If we get on a more metaphorical level of the “government as a platform” concept, as Carl Malamud does, we can see law as the operating system of society [Ibid., p. 45]. Law provides rules that govern society, similar to operating systems governing the allocation of system resources. For an open and democratic society not only an unfettered access to its underlying infrastructure is necessary, it is crucial to guarantee equal access to law as well. As Malamud puts it, “if a document is to have the force of law, it must be available for all to read” [Ibid., p. 46]. Law, the operating system of society, has to be made open source.
What is important on the government as a platform is that this idea needs generative data. Jonathan Zittrain defines generativity as the “system’s capacity to produce unanticipated change through unfiltered contributions from broad and varied audiences” [2, p. 70]. It is a property that describes the ability of users of the system to produce new content unique to that system without any input from the system’s creators. The generativity of a system is based on its affordances, “the possible actions that exist in a given environment” [Ibid., p. 78].
Platforms balance control with generativity. Open infrastructures favour generativity and loose control mechanisms. Open data model incentivizes peer production of applications based on the data [3, p. 331]. Jonathan Zittrain claims that “generatively-enabled activity by amateurs can lead to results that would not have been produced in a firm-mediated market model” [2, p. 84]. This is the essence of the Many minds principle that asserts that “the coolest thing to do with your data will be thought of by someone else.”

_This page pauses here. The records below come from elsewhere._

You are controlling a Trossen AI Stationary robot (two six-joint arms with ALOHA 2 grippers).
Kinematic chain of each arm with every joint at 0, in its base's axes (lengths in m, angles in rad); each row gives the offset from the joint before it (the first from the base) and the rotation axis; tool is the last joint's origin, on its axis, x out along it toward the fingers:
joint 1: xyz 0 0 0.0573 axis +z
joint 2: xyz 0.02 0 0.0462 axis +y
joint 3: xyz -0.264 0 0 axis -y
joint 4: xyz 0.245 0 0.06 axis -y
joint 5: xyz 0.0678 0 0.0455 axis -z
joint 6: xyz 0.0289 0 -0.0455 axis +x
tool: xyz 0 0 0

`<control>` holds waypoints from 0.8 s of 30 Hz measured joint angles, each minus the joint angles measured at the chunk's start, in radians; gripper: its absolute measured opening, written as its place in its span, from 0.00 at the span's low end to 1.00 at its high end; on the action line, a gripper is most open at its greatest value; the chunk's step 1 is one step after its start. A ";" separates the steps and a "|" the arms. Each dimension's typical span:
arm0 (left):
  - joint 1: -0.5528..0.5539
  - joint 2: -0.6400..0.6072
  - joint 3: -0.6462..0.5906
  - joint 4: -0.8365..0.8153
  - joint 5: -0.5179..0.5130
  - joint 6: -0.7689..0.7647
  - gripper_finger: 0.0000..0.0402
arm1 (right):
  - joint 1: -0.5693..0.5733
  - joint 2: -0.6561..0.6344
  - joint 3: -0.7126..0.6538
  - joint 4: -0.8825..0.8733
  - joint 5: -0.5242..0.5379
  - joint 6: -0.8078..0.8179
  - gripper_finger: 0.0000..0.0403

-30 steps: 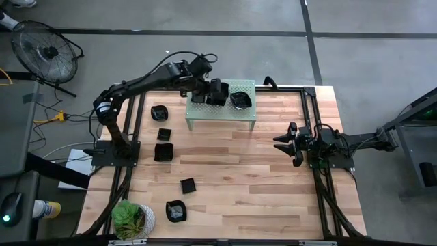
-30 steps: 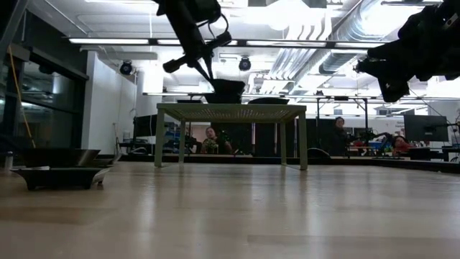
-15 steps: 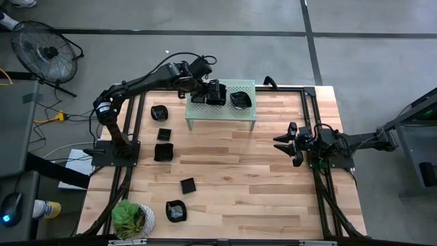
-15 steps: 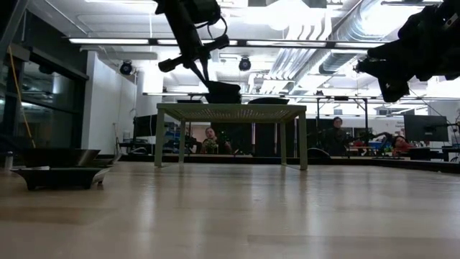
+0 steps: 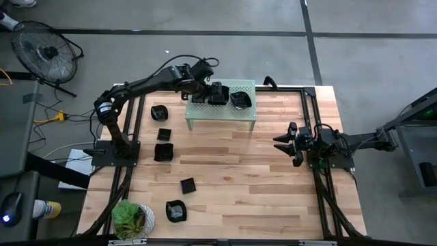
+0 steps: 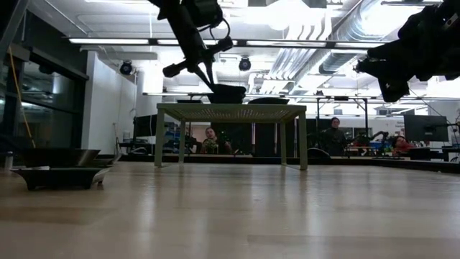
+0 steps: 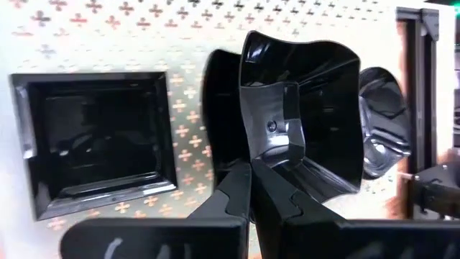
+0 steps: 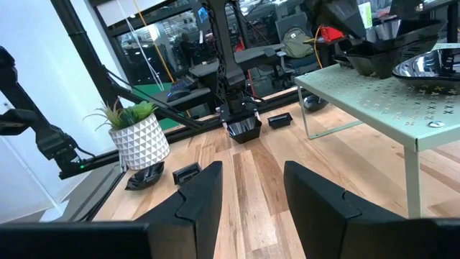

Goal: Pick & Place Mini shaped plates
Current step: Stack the wave square shaped plate on top of the wave square shaped plate on the shelf

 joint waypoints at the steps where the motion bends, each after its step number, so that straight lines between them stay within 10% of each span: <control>1: 0.000 0.000 -0.002 0.001 0.000 0.000 0.00 | 0.000 0.000 0.000 0.000 0.000 0.000 0.36; 24: -0.001 0.000 -0.006 0.046 0.026 0.105 0.29 | 0.000 0.000 0.000 0.000 0.000 0.000 0.36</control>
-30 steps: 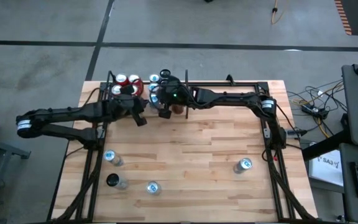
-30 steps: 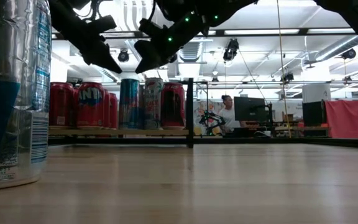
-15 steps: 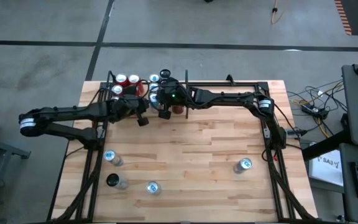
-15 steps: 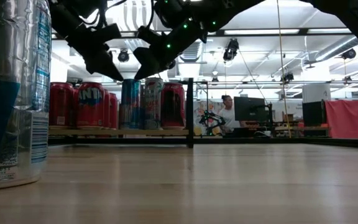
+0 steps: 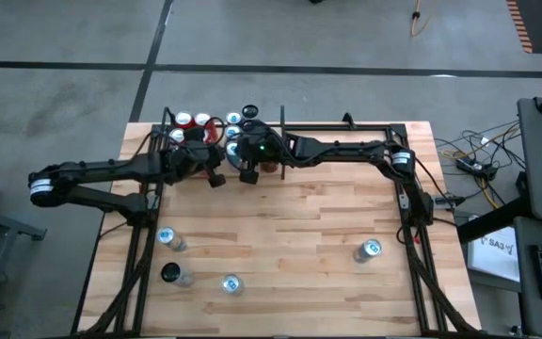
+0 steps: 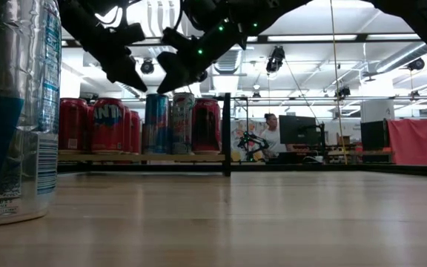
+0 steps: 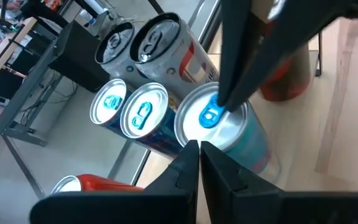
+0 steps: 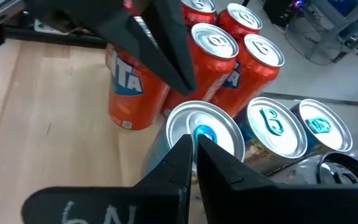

Bill Schrier writes that “governments should provide services which are difficult or impossible for the public to provide for themselves, or which are hard to purchase from private businesses” [1, p. 305]. The rest of the services should be catered for by the public, by businesses or civic associations. What contributes to this approach is the recognition that “the needs of today’s society are too complex to be met by government alone” [4]. Ultimately, “if the private sector can make downstream products more cheaply or meet consumer demands in other ways, then the public sector body should consider pulling out of the market” [5, p. 38]. The solution is to open up the data infrastructure that the public sector works on and invite third parties to build on it. In this way, exposing public sector data within an open infrastructure enables to complement government-provided services with citizen self-service. Although the government as a platform principle is still in an early stage of realization, there are several places in which the public sector opened up its infrastructure to others. To give an example of this principle in action, the Global Positioning System (GPS), that the US government made publicly available for full commercial use a decade ago, may be considered [1, p. 44]. Built on geospatial data, this system provides geolocation services that are open to anyone to access, free of charge.
Highly successful, yet short-lived, were the occasions in which the public sector opened its data for application challenges. In these competitions public bodies released some of their data and offered prizes for the best applications developed with that data. The challenges proved to have a high return on investment. Not only they created a value in applications that significantly exceeded the original investment in prizes, but the application contests also delivered tangible examples of what data can do. Application challenges, such as the founding Apps for Democracy, that took place in Washingtion D.C. in 2009, were a source of inspiration for others to follow their lead. Finally, there already is software being built for creating open data infrastructures. An example of such software is the aptly-named Open Government Platform dataset management system that is jointly developed by the US and India.

References

  1. LATHROP, Daniel; RUMA, Laurel (eds.). Open government: collaboration, transparency, and participation in practice. Sebastopol: O'Reilly, 2010. ISBN 978-0-596-80435-0.
  2. ZITTRAIN, Jonathan. The future of the Internet: and how to stop it. New Haven: Yale University Press, 2008. Also available from WWW: http://futureoftheinternet.org/static/ZittrainTheFutureoftheInternet.pdf. ISBN 978-0-300-15124-4.
  3. HÖCHTL, Johann; REICHSTÄDTER, Peter. Linked open data: a means for public sector information management. In ANDERSEN, Kim Normann; FRANCESCONI, Enrico; GRÖNLUND, Åke; VAN ENGERS, Tom M. (eds.). Electronic Government and the Information Systems Perspective: proceedings of the second international conference, Toulouse, France, August 29 — September 2, 2011. Heidelberg: Springer, 2011, p. 330 — 343. Lecture notes in computer science, vol. 6866. DOI 10.1007/978-3-642-22961-9_26.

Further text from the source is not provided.